Research Overview

1) Extract QCD medium properties--equation of states (EoS)--from highly dynamical process of Heavy-Ion-Collisions

In 2017 we devoted a new method using deep learning technique to construct an equation-of-state(EoS) meter to better understand QCD matter created from heavy-ion collisions. We showed that complex hydro evolution which is mimicking the heavy-ion collisions, even though there are many different physical factors and parameters involved would kinkily influence the final emitted partial spectra and thus hinder a conventional analysis of pinning down the phase structure or transition information during the collision, the deep convolutional neural network (CNN) is capable of disentangling the hidden correlations and find direct efficient mapping from the output particle spectra to phase transition information embedded in the evolution. This thus provides us an useful tool to unveil hidden knowledge from the highly implicit evolutions/dynamics. The work has been published in Nature Communications in 2018:

We further pushed this project from three different aspects into more realistic situations: 

  1. We included the afterburner hadronic cascade which is essential but missed in the previous study by employing a hybrid simulation consisting of a 2+1D hydrodynamic and UrQMD as after-burner (together with Dr. Yilun Du). The results was published in Eur.Phys.J. C80 (2020) no.6, 516. 
  2. We considered phase non-equilibrium possibility during its transition by allowing spinodal decomposition phenomenon in heavy-ion collisions (together with Dr. Jan Steinheimer). The work now is published in JHEP 1912 (2019) 122. 
  3. We considered the experimental detector simulation effects into model simulation, to which only final tracks and hits are recordes and taken to be input of the deep learning algorithms (together with Manjunath Omana Kuttan and Jan Steinheimer). We published our first step work in Phys.Lett. B811 (2020) 135872.

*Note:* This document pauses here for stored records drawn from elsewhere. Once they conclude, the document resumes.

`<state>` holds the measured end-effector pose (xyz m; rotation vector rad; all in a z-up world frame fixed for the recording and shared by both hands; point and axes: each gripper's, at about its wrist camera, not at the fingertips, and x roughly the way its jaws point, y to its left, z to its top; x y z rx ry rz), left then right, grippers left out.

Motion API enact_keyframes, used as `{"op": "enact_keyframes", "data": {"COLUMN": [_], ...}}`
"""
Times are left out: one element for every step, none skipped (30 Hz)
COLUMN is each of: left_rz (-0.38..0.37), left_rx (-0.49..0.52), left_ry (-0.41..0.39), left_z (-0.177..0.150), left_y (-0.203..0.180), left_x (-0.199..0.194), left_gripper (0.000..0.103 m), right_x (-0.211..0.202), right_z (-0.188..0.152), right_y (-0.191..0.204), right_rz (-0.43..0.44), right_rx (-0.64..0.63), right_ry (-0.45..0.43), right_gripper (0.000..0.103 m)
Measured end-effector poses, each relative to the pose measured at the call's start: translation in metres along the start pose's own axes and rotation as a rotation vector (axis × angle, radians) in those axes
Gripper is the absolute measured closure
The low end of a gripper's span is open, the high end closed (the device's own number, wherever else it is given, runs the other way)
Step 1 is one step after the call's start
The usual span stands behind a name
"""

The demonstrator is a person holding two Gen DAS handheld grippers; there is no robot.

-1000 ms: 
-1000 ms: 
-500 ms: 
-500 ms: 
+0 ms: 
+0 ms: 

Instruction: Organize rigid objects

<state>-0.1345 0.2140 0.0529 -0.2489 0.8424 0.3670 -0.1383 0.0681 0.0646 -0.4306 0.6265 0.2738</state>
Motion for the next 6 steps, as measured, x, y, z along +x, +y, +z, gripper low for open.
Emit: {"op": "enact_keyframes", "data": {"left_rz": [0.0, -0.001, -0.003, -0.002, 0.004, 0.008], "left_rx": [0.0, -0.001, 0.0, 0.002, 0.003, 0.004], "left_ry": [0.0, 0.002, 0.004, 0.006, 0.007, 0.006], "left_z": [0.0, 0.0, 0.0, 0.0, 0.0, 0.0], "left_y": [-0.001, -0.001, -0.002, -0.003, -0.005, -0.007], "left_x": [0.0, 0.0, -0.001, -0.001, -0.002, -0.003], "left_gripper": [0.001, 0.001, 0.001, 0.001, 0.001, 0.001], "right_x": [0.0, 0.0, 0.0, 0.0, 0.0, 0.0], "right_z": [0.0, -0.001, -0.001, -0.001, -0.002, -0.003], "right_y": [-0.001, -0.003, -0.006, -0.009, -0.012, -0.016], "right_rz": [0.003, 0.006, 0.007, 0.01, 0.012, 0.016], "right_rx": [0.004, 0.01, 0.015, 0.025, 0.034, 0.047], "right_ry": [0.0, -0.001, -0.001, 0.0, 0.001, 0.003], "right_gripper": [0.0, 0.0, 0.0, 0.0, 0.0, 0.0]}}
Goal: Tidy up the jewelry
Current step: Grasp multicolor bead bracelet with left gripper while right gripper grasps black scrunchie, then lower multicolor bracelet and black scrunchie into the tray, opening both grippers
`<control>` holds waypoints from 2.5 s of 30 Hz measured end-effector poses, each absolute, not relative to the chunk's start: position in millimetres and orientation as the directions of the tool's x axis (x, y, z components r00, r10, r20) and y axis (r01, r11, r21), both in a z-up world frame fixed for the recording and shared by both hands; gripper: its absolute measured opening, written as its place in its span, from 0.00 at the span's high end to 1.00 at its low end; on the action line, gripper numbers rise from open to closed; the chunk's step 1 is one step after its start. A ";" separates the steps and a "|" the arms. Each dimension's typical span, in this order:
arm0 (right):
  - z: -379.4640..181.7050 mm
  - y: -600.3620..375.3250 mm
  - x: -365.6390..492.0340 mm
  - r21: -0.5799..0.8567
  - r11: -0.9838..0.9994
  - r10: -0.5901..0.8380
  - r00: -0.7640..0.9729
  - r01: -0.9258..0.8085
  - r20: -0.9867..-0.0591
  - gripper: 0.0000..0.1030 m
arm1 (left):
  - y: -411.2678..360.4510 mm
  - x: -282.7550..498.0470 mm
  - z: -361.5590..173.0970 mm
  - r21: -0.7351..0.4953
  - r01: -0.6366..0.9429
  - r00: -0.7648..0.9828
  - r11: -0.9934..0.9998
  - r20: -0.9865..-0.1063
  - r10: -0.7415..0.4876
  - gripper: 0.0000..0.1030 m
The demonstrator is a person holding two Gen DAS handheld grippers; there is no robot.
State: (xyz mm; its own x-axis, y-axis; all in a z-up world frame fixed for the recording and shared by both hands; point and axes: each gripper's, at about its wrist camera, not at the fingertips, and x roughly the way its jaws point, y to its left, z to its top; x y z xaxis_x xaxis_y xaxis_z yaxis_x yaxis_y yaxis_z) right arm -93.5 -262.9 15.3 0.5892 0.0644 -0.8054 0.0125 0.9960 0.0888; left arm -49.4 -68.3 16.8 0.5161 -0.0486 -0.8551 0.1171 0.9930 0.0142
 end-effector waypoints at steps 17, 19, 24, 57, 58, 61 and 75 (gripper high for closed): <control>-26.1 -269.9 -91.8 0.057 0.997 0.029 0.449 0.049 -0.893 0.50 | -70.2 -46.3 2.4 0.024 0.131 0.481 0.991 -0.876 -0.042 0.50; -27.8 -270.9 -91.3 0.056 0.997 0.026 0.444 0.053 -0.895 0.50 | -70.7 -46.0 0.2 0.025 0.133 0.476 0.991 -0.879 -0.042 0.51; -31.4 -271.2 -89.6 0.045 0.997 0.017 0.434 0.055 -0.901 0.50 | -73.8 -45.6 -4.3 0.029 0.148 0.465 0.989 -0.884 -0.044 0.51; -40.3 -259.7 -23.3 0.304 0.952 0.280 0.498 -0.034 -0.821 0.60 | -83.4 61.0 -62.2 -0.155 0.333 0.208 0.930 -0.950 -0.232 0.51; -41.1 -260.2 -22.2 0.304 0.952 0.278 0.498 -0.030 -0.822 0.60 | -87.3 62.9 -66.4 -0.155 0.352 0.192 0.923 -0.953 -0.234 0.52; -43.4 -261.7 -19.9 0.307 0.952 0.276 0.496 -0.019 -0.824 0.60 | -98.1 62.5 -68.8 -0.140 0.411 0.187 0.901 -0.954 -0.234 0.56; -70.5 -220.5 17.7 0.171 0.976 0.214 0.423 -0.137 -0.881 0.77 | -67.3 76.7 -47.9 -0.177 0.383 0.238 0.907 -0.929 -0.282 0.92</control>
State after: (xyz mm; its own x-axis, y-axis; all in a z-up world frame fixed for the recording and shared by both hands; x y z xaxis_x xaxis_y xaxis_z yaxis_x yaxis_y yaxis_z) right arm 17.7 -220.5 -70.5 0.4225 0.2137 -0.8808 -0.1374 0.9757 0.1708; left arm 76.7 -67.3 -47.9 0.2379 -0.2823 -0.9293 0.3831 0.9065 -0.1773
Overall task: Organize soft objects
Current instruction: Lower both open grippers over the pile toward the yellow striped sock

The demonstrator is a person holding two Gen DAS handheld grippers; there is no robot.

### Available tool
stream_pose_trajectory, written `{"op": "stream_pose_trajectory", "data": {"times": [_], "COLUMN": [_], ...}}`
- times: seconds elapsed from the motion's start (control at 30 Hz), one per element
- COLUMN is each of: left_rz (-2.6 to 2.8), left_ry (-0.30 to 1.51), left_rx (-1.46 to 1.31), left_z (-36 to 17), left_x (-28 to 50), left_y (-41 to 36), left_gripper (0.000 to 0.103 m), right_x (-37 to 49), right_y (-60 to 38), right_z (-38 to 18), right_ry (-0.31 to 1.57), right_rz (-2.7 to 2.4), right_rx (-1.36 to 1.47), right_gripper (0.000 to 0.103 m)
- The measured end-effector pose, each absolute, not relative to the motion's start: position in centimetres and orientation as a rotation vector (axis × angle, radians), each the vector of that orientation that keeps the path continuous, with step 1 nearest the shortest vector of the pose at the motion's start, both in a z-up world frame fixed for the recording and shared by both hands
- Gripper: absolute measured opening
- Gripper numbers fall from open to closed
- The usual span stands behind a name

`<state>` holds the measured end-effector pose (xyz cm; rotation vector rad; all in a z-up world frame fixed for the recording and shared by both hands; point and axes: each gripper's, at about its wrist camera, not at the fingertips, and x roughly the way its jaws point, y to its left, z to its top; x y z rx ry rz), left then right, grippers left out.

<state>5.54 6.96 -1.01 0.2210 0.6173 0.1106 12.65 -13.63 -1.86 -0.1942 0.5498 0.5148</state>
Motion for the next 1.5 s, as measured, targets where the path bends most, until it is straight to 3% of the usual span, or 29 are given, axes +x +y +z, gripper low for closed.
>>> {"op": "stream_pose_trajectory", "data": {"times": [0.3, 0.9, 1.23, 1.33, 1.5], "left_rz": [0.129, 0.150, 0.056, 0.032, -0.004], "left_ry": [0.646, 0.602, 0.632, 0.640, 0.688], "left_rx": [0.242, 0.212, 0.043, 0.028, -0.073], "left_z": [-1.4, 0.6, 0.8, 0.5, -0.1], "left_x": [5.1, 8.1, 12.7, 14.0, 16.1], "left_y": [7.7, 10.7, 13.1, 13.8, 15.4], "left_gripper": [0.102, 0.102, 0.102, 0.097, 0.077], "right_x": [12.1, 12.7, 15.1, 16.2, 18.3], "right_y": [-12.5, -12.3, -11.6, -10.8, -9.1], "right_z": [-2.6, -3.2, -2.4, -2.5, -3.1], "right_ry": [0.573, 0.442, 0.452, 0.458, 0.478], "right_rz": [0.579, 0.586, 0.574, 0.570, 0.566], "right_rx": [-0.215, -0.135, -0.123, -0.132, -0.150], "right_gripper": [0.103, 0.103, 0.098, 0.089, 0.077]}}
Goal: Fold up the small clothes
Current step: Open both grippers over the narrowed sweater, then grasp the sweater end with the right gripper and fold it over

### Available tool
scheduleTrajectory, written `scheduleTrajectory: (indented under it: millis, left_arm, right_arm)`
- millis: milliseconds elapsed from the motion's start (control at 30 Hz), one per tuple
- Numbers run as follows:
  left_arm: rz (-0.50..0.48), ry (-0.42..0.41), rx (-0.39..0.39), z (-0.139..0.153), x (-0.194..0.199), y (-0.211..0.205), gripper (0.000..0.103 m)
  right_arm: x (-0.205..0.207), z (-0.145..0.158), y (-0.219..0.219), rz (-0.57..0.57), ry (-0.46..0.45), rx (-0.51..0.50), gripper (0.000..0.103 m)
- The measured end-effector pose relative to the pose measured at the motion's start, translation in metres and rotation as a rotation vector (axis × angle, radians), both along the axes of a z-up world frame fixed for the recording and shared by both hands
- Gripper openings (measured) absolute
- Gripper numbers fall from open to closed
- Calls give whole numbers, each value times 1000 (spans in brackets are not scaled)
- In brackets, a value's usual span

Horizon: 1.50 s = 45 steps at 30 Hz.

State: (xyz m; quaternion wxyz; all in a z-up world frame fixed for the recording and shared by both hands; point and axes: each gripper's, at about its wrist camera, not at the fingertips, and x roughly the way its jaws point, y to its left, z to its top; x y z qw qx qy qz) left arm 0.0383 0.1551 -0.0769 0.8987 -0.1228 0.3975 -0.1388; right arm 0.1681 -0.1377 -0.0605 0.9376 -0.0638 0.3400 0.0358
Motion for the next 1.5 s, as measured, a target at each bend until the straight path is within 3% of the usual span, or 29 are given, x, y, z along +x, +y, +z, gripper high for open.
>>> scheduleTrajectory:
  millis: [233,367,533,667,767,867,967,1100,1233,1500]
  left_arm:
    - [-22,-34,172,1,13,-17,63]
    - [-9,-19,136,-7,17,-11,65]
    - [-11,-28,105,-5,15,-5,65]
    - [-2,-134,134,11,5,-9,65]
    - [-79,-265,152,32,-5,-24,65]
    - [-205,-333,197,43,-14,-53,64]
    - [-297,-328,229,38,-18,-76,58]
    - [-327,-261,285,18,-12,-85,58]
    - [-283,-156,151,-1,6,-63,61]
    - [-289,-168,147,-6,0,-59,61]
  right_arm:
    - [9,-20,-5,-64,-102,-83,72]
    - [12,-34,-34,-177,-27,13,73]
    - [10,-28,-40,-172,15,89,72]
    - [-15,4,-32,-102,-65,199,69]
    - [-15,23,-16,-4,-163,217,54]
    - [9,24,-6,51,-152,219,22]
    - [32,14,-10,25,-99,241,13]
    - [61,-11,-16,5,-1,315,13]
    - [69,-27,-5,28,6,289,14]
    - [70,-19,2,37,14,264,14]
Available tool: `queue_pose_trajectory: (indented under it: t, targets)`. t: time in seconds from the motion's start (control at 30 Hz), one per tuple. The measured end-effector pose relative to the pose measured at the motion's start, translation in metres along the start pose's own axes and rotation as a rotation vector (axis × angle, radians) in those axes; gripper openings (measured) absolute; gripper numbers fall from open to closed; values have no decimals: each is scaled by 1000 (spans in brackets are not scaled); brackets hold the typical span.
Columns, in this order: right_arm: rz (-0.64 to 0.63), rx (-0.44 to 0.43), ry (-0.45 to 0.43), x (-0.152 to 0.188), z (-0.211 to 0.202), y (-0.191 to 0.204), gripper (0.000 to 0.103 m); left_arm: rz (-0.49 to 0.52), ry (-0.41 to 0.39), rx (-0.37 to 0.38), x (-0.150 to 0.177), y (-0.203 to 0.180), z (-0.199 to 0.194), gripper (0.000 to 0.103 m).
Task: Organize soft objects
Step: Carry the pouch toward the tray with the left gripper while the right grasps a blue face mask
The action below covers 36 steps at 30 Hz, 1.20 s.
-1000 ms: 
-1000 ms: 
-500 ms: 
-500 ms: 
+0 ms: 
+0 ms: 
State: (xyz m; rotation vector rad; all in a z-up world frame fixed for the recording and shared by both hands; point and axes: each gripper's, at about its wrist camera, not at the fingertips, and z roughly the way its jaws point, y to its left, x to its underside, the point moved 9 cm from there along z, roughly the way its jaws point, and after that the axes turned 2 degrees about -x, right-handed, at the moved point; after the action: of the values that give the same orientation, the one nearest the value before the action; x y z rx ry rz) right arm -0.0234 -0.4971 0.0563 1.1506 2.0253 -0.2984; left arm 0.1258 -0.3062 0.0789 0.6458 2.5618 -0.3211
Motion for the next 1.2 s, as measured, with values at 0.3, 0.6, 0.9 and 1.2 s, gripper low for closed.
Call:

2) Lattice quantum field theory study with Deep learning

We explored the perspectives of AI/Deep Learning in the context of lattice quantum field theory. We take for first step deep learning in the two-dimensional complex scalar field at nonzero temperature and chemical potential with a nontrivial phase diagram. A neural network is successfully trained to recognize the different phases of this system and to predict the value of various thermodynamic observables based on the microscopic configurations. We analyze a broad range of chemical potentials and find that network is robust and able to recognize patterns far away from the point where it was trained. We found that the network is capable of recognizing correlations in the system between various observables and phase classification without the specific guidance. Very interestingly it discovered a correlation beyond the conventional analysis which enabled it to use even restricted input to recognize phase transition. The regression network also showed remarkable performance on physical observables (number density n and squared field) prediction when tested at chemical potential beyond the training set. This provide an effective high-dimensional non-linear regression method with limited data points. 

Aside from these discriminative tasks, which belongs to supervised learning, we further proposed an unsupervised generative network GAN to produce new quantum field distribution. An implicit local constraint (closed-loop) fulfilled by the physical configurations was found to be automatically captured by our generative model GAN. We found that the generator in GAN can represent well the distribution of prominent observables. By adding conditional information about parameters, we also demonstrated that the GAN can disentangle the dependency of system's underlying distribution on the physical paramter and can generalize beyond the training set parameter space for configuration generation. This provides an more efficient scenario generation way which bypass the conventional Markov-Chain Monte Carlo process, and thus being faster and memory light.

The paper is published as Rapid Communications in Phys.Rev. D100 (2019) no.1, 011501.

3) Statistical physics (many-body systems) with deep learning (together with Dr. Lingxiao Wang)

We propose a Multi-channel Autoregressive Networks for variational calculation of continuous spin system, in which the Kosterlitz-Thouless phase transition was recognized. Meanwhile the Vortices as the quasi-Long Range Order(LRO) are accurately detected by the ordering neural networks on a periodic square lattice. By learning the microscopic possibility distributions from macroscopic thermal distribution, the free energy is directly calculated and vortices(anti-vortices) pair emerge with temperature rising. As a more precise estimation, the helicity modulus is evaluated to anchor the transition temperature. Although time-consuming of the training process is inevitably increasing with the lattice size, the training time remains unchanged around the transition temperature, at which the critical slowing down (CSD) problem is partially avoided. This work is now online arXiv:2005.04857.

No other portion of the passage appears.